It is therefore, important to understand these issues
in the context of the patient, society and culture[1].
In
certain cultures, dealing with End of life issues
involves family and community leaders as much as the
patient. In certain cultures, silence is preferred
over informing patients about their terminal status[1].
Such variations in patient expectations while dealing
with End of life issues, adds to the challenges that
a health care provider has to face while delivering
care.
In
general, societies are becoming increasingly multicultural,
necessitating a greater need to appreciate cultural
aspects involved when dealing with death and dying[2].
A physician dealing with these issues in the west
is also confronted with patients coming from more
conservative backgrounds. Similarly, a physician in
a developing country faces situations where western
values are held.
End-of-life
circumstances and issues have undergone dramatic change
in recent times. The life expectancy has increased
substantially and people are living longer with chronic
illness. Treatments to prolong life and provide comfort,
and interventions that hasten death, are becoming
available. All these changes have practical implications
for those providing care to the dying patients[3].
A
strong desire exists among dying patients and their
families to receive home-based palliative care towards
end of life including death at home[4].
Despite this desire most patients die at institutions[5].
It has been shown that home-based palliative care
significantly increased patient satisfaction while
reducing use of medical services and costs of medical
care at the end of life[6]. This cost saving
valve of home-based palliative care should result
in more End of life care taking place at the patient's
home.
There
is often a desire from dying patients to avoid prolonging
life through assisted ventilatory support[7].
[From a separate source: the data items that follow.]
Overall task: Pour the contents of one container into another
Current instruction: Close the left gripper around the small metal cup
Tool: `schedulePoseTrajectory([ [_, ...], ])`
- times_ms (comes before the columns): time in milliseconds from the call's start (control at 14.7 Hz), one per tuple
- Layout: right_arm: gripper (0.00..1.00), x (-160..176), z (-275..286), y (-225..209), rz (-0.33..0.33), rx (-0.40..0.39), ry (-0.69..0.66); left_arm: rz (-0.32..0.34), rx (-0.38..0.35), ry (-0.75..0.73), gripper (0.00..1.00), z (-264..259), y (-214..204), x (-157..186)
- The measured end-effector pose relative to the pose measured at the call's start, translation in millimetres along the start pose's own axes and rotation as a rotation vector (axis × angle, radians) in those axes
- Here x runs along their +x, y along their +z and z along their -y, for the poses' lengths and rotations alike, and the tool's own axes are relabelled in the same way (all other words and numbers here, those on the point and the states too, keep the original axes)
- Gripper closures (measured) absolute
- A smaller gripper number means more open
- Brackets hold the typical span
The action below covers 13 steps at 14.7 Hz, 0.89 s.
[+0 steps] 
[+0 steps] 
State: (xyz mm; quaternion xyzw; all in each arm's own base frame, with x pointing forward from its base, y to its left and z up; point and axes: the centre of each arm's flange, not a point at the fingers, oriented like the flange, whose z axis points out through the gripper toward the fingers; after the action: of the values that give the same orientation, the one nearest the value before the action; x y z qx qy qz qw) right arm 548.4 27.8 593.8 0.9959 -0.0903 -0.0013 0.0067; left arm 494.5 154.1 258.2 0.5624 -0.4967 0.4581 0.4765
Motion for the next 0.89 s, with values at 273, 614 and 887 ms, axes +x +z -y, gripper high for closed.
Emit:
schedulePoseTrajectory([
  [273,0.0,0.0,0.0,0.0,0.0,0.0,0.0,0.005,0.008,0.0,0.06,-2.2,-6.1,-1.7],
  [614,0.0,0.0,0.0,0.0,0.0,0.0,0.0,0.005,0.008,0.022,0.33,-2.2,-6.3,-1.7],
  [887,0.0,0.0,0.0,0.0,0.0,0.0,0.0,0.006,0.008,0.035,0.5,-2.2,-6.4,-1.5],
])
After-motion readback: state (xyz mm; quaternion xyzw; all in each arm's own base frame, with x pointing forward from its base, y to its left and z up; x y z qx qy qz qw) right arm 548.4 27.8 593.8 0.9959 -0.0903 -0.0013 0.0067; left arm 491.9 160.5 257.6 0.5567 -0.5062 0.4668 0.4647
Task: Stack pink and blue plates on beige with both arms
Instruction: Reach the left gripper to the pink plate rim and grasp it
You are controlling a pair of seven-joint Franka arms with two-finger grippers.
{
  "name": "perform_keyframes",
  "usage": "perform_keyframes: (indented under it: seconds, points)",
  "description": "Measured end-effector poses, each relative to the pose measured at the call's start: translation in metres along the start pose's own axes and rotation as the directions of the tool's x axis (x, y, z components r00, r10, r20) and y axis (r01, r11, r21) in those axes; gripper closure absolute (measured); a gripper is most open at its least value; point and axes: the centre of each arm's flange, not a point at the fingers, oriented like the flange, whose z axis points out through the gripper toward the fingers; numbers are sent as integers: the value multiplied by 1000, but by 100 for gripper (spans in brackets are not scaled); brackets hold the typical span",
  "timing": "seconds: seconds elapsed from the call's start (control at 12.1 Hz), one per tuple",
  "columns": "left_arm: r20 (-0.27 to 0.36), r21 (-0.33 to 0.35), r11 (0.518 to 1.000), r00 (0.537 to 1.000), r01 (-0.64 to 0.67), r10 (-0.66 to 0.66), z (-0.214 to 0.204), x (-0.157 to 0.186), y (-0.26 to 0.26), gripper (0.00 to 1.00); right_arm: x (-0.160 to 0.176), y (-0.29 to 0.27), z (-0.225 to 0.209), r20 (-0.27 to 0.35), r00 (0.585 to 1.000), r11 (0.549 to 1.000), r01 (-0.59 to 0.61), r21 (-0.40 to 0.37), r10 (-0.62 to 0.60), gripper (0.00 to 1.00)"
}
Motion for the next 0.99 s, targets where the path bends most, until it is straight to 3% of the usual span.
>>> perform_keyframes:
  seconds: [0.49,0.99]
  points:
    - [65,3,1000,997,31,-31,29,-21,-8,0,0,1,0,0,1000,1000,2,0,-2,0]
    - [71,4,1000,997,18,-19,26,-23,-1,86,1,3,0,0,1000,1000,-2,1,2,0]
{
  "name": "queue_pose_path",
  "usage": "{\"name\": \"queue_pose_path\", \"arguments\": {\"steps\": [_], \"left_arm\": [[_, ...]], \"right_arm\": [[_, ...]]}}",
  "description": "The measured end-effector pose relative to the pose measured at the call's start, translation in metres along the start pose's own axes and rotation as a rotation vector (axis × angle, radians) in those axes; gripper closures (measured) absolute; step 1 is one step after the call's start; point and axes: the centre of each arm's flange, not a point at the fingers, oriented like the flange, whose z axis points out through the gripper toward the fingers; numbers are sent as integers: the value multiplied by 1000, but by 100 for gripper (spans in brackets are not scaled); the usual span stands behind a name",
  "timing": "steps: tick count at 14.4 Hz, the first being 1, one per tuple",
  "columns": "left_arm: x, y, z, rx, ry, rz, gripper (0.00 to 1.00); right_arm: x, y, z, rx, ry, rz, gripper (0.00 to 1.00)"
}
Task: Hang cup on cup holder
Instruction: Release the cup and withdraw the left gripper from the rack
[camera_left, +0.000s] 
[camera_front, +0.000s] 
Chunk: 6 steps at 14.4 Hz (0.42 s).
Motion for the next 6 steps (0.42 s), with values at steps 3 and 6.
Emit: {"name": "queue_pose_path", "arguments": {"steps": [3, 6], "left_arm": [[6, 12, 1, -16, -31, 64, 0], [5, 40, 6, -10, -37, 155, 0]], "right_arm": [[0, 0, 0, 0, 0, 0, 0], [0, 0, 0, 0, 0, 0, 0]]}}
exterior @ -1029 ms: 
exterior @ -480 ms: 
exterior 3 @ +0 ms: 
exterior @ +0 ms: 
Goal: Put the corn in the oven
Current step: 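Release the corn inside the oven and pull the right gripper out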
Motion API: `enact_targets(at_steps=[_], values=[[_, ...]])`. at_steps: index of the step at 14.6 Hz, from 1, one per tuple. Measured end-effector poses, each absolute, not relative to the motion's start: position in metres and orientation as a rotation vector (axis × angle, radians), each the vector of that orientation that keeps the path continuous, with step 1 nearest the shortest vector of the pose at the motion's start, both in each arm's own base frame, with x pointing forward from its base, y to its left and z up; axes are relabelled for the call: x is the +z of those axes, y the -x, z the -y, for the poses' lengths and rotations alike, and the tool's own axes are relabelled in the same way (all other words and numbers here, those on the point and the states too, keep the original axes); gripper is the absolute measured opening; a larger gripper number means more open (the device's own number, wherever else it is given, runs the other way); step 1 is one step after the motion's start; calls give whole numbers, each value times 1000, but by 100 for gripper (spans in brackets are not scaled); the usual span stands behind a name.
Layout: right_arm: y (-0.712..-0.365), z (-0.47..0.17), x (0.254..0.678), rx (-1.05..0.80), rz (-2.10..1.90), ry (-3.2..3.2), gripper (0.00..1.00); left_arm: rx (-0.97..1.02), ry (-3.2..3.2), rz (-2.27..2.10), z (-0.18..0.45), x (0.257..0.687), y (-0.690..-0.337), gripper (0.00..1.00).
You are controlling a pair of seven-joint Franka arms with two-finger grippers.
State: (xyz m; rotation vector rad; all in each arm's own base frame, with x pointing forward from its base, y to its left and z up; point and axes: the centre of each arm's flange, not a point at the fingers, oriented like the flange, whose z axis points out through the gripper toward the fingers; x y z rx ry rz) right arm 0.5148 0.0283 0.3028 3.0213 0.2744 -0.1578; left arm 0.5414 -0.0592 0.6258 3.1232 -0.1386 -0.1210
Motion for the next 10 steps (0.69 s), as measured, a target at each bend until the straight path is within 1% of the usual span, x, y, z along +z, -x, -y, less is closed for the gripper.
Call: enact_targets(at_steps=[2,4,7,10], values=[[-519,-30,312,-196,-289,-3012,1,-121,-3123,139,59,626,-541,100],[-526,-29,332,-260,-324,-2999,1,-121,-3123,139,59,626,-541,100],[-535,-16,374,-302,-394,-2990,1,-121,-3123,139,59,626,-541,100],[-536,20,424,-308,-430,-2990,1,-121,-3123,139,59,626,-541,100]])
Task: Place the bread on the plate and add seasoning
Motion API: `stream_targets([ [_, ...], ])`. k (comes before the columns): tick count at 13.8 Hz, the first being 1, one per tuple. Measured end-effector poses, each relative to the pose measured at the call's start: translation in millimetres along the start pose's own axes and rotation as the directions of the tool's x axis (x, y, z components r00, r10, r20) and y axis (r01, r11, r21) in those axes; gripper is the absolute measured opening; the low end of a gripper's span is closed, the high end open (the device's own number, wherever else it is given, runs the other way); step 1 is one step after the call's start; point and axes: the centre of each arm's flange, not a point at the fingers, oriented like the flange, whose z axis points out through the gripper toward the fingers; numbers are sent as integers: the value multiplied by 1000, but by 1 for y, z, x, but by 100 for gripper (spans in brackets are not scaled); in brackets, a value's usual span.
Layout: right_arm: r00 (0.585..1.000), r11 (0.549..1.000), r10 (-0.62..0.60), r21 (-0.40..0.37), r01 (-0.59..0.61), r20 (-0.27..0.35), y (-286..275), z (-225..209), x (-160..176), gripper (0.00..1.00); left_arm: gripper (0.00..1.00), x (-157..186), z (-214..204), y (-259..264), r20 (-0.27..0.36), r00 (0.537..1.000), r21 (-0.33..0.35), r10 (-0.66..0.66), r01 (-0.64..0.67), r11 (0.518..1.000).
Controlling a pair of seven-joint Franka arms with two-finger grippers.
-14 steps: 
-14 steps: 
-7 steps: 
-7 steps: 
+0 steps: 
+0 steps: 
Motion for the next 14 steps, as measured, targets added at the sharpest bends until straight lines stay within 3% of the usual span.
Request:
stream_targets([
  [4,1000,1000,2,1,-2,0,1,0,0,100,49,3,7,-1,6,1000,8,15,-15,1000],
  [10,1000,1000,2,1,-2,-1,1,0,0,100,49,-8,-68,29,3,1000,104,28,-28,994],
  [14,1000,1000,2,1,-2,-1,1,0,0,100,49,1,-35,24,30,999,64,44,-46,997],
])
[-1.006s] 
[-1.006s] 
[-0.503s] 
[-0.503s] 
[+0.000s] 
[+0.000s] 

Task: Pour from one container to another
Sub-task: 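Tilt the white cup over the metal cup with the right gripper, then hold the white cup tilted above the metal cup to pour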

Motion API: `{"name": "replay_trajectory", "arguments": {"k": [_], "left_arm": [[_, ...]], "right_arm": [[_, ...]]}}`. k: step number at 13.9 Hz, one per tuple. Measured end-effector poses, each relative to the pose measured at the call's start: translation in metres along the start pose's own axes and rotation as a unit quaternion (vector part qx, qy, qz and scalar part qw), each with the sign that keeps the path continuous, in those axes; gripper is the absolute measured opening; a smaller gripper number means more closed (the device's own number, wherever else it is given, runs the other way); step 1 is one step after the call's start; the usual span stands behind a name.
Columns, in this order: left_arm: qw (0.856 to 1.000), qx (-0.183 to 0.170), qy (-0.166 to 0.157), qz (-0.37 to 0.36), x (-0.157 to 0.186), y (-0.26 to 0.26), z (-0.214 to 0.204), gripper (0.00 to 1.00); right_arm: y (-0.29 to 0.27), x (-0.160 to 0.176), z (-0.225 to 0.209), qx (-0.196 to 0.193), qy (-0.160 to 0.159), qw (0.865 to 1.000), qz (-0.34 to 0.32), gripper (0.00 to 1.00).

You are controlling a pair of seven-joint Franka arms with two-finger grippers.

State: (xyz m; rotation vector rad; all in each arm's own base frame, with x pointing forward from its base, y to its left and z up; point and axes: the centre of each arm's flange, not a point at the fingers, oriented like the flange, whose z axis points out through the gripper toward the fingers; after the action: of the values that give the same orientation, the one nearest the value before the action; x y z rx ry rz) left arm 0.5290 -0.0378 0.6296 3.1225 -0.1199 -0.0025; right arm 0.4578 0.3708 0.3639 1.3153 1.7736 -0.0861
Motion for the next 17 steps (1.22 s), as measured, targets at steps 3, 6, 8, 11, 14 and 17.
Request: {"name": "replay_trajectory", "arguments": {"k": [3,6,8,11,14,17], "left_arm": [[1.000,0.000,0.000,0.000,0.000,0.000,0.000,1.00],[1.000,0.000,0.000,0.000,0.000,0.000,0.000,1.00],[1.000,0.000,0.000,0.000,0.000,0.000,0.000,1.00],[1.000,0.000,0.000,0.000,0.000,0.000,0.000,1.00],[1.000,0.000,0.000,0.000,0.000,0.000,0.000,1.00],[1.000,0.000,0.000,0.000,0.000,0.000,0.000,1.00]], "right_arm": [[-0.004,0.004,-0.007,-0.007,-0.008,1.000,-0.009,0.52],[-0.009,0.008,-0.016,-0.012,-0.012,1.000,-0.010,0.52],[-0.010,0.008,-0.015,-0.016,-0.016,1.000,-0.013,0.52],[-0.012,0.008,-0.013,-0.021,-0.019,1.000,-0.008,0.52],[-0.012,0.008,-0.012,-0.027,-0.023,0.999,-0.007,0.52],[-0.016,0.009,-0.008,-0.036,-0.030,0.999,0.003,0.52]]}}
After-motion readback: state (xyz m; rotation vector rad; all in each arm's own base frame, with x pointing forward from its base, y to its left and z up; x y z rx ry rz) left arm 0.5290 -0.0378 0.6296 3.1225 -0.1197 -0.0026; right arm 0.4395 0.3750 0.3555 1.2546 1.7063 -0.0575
Despite this desire, life is prolonged through assisted
ventilation by families and treating physicians[8].
A preference for Physician Assisted Suicide exists
in the developed countries[9]; Muslim societies
are reported to be against it[10].
The
costs of treatment are very high in patients requiring
terminal care[11], and in countries where
public health facilities are scarce, costs of private
care may leave families bankrupt when faced with such
circumstances[12].
It
has been shown that provision of spiritual support
in patients with terminal care improves quality of
life[13]. End of Life care is said to involve
physical, social, psychological, and spiritual support
of patients, delivered by a multidisciplinary team[14].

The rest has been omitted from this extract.